ESTRELA SOLITÁRIA (por Kas)

estrela solitaria - estrela solitaria

DON’T COME KNOCKING, EUA/Alemanha, 2005
De Wim Wenders
Com Sam Shepard, Jessica Lange, Tim Roth, Sarah Polley

ESTRELA SOLITÁRIA marca a nova e aguardada parceria entre o cineasta Wim Wenders e o dramaturgo e roteirista Sam Shepard, a dupla responsável pelo maior sucesso da carreira de ambos, o maravilhoso PARIS, TEXAS. É, portanto, normal esperar muito dessa nova colaboração, ainda mais acrescida do “ator” Sam Shepard, cujos traços de galã da Marlboro com a angústia de um Ernest Hemingway caem como uma luva para o papel de Howard Spence, um ator de faroestes que abandona subitamente o set de seu último filme. Esta persona de Shepard, aproveitada anteriormente com brilhantismo pelo diretor Philip Kaufman em OS ELEITOS, é retomada por Wenders que faz rendê-la na tela, destacando cada ruga do ator, marcas do tempo que se passa e do sucesso que ele um dia usufruiu.

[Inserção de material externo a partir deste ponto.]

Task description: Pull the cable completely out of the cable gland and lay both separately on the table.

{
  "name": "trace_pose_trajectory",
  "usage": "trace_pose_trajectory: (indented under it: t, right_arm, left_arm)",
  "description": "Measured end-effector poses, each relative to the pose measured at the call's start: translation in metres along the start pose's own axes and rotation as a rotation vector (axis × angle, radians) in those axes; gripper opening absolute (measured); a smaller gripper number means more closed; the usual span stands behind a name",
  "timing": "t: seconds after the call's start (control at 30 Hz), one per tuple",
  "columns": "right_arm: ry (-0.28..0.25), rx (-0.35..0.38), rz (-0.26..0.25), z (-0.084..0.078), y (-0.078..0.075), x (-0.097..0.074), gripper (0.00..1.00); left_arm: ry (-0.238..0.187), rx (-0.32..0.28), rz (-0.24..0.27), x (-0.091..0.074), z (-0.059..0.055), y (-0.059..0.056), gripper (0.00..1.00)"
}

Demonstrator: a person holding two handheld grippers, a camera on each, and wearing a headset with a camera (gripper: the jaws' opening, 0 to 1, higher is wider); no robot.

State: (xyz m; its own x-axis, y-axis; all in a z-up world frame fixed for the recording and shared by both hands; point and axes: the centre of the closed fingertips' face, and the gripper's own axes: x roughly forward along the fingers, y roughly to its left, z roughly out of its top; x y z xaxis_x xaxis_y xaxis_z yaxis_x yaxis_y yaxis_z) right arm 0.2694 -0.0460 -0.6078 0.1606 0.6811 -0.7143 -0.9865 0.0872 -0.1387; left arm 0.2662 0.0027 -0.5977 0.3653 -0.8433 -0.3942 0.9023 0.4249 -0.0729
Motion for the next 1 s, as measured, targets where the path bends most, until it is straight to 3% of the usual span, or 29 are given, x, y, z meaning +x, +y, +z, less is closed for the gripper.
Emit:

Spence não parte especificamente atrás de um suposto filho que teria tido com uma garçonete (Jessica Lange, esposa de Shepard na vida real) trinta anos atrás. Quer antes de tudo abandonar o mundo de plástico no qual se isolou desde que virou astro de cinema e busca a autenticidade perdida nas relações e no ambiente. É simbólico que alguns de seus primeiros atos sejam trocar tanto seu figurino pela roupa de um autêntico cowboy quanto seus cartões de crédito por dinheiro de verdade.

Mas alcançar a autenticidade não será tão fácil para Spence numa América que já a abandonou faz tempo. No lugar, encontra as luzes fulgurantes dos cassinos e dos jogos de fliperama. Encontrar o suposto filho passa a ser meta para Spence, nem que seja pela falta de outra qualquer.

Também o cineasta Wenders está em busca da América mítica dos antigos westerns – a seqüência de abertura é prova disso – mas esta só existe hoje, se é que existiu algum dia, apenas no cinema. “Prefiro os filmes”, diz uma personagem. “A quê?”, pergunta outra, que responde, “À vida real”. A fascinação por esta América mítica é característica recorrente na obra de Wenders, assim como o deslocamento espacial, daí o road movie ser um de seus sub-gêneros favoritos. É pena que ESTRELA SOLITÁRIA não atinja o engajamento emocional pretendido pelos realizadores ou esperado pelo público ansioso por um novo PARIS, TEXAS. A desnecessária subtrama policial, uma obsessão do diretor (vide O ESTADO DAS COISAS, ATÉ O FIM DO MUNDO, TÃO LONGE, TÃO PERTO e O FIM DA VIOLÊNCIA, por exemplo) que nem sempre este consegue inserir devidamente em seus argumentos, é representada aqui pelo investigador do seguro vivido por Tim Roth que sai atrás do astro desertor. O cuidado com o visual e com a trilha sonora, outras marcas do cinema de Wenders, está presente, mas não substitui a autêntica emoção.